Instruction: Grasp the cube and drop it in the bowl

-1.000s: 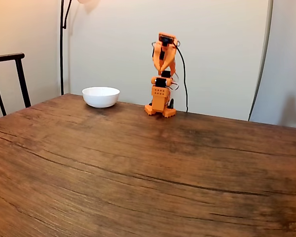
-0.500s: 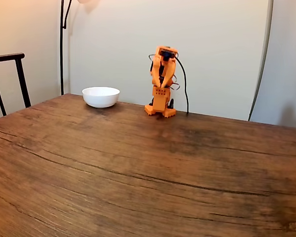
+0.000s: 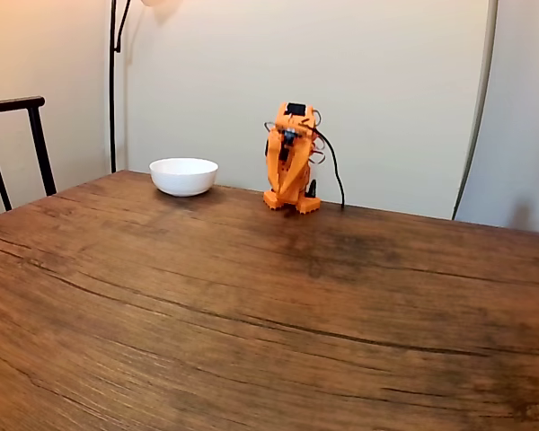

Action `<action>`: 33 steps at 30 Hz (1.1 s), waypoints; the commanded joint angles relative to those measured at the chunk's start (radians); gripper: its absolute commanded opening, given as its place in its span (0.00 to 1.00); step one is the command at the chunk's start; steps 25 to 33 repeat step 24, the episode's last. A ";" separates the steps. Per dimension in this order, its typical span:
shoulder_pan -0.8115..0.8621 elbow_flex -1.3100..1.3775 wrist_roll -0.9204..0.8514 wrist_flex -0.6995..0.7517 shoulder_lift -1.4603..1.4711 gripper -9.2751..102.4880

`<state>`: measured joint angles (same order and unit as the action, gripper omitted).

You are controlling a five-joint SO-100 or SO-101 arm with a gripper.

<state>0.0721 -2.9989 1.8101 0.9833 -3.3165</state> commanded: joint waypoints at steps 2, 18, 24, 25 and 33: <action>0.003 -0.054 -0.046 -0.017 -0.006 0.08; 0.029 -0.112 -0.097 0.112 0.011 0.08; 0.084 -0.112 -0.100 0.365 0.003 0.08; 0.084 -0.112 -0.100 0.365 0.003 0.08; 0.084 -0.112 -0.100 0.365 0.003 0.08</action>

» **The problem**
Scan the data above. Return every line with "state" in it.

» **Response area**
`<state>`: measured joint angles (same order and unit as the action, gripper omitted).
<state>0.0721 -2.9989 1.8101 0.9833 -3.3165</state> commanded: joint waypoints at steps 2, 18, 24, 25 and 33: <action>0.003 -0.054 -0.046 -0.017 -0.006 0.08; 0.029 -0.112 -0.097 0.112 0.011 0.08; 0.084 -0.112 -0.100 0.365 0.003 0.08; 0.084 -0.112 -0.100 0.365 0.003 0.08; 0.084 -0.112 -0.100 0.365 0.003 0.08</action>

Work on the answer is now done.